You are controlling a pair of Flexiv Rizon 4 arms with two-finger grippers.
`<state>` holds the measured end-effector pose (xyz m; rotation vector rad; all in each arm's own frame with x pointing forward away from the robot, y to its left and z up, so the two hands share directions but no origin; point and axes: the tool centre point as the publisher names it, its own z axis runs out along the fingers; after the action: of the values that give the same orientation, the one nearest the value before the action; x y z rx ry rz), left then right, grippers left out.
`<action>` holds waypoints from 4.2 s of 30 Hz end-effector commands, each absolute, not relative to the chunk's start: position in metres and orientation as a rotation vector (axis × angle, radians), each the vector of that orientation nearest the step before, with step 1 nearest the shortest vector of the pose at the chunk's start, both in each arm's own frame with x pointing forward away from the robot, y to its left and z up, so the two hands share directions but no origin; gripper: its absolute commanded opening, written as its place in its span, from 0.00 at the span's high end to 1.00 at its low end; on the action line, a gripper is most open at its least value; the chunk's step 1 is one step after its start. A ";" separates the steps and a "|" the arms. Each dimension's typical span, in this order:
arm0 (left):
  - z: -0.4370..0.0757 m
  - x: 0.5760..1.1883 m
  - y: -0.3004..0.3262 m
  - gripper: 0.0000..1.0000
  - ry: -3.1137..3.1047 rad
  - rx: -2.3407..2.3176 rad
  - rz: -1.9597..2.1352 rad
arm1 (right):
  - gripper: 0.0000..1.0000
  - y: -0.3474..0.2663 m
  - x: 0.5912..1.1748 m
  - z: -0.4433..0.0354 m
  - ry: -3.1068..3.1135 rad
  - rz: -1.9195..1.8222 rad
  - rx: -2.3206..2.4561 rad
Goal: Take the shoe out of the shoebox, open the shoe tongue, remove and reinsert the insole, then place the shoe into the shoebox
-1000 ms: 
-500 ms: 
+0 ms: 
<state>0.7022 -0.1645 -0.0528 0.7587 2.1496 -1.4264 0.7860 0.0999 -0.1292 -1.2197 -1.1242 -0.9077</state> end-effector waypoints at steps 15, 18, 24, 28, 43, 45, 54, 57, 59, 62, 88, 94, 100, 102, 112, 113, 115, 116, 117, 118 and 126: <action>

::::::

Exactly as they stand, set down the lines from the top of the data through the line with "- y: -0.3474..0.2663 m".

**TASK RESULT**
You are controlling a pair of Flexiv Rizon 4 arms with two-finger grippers.
`<state>` holds the measured end-effector pose (xyz m; rotation vector rad; all in each arm's own frame with x pointing forward away from the robot, y to its left and z up, so the two hands share directions but no origin; point and axes: the tool centre point as the publisher names it, its own z axis runs out along the fingers; after the action: of the values that give the same orientation, the one nearest the value before the action; x y z rx ry rz), left then right, grippers left out.
`<action>` holds waypoints from 4.2 s of 30 Hz end-effector commands, each absolute, not relative to the chunk's start: position in metres and orientation as a rotation vector (axis × angle, radians), each the vector of that orientation nearest the step before, with step 1 nearest the shortest vector of the pose at the chunk's start, both in each arm's own frame with x pointing forward away from the robot, y to its left and z up, so the two hands share directions but no origin; gripper: its absolute commanded opening, written as its place in its span, from 0.00 at the span's high end to 1.00 at its low end; on the action line, a gripper is most open at its least value; the chunk's step 1 is one step after its start. A ";" separates the steps and a "|" the arms. Each dimension's typical span, in this order:
arm0 (left):
  - z: -0.4370..0.0757 m
  - x: 0.5760..1.1883 m
  - y: -0.3004..0.3262 m
  - gripper: 0.0000..1.0000
  - ry: -3.1137..3.1047 rad
  - rx: -2.3407..2.3176 rad
  - rz: -1.9597..2.1352 rad
arm1 (right):
  - gripper: 0.0000..1.0000
  - y: -0.3474..0.2663 m

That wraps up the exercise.